Economics measure of willingness to pay

The Becker–DeGroot–Marschak method (BDM), named after Gordon M. Becker, Morris H. DeGroot and Jacob Marschak for the 1964 Behavioral Science paper, "Measuring Utility by a Single-Response Sequential Method" is an incentive-compatible procedure used in experimental economics to measure willingness to pay (WTP).

Today there are several variations of the BDM methodology. In one common way, the subject formulates a bid. The bid is compared to a price determined by a random number generator. If the subject's bid is greater than the price, they pay the price and receives the item being auctioned. If the subject's bid is lower than the price, they pay nothing and receive nothing.

In another common method, the subject is presented with a series of sequentially increasing or random-order monetary amounts. They must decide if they would prefer to have that amount of money or the item at hand. Then, one of these numbers is chosen either specifically by the experimenter or is randomly generated. If the chosen number is less than the amount of money at which the subject stated they would prefer the item, the subject must purchase the item.

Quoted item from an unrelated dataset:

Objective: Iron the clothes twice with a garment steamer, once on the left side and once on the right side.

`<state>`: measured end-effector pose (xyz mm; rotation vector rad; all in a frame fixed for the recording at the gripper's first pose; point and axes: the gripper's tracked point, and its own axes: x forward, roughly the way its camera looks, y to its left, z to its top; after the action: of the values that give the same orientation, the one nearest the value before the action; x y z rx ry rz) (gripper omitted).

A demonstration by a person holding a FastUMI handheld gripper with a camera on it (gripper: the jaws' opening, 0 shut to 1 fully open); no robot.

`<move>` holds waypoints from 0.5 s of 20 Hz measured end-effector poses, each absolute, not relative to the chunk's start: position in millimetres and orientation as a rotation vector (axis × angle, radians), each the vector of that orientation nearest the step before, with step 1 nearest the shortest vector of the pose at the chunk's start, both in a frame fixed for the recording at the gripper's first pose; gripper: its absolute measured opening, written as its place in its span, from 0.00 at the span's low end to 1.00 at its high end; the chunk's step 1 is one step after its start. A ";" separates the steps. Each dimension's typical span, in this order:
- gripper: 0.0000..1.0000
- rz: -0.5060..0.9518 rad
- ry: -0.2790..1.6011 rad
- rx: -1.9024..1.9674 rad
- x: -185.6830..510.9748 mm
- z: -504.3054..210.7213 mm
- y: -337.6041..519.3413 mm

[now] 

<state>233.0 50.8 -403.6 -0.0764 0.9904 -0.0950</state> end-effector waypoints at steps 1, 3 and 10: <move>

From the subject's perspective, the method is equivalent to a Vickrey auction against an unknown bidder. BDM's incentive compatibility is a well established theoretical result, and it relies on similar arguments to that of the Vickrey auction. When one considers uncertainty in WTP, the incentive-compatibility of BDM will no longer hold. The BDM method is most widely used in experimental economics, but has also been used in the domains of agriculture and marketing.

An early attempt at a BDM-type method was by Johann Wolfgang von Goethe. In 1797 he asked a publisher how much he would be willing to pay for his new poem Hermann and Dorothea and revealed that he had sent a sealed letter to his lawyer with a reserve amount. If the publisher's stated amount was greater than the reserve, the publisher just paid the reserve amount. Otherwise, the publisher did not receive the poem. Unfortunately, Goethe's lawyer divulged the reserve amount to the publisher so that the publisher's true willingness to pay was not revealed.

The BDM method can also be used to incentivize expert appraisers to reveal the true value of an item, even if computing the true value is costly for them.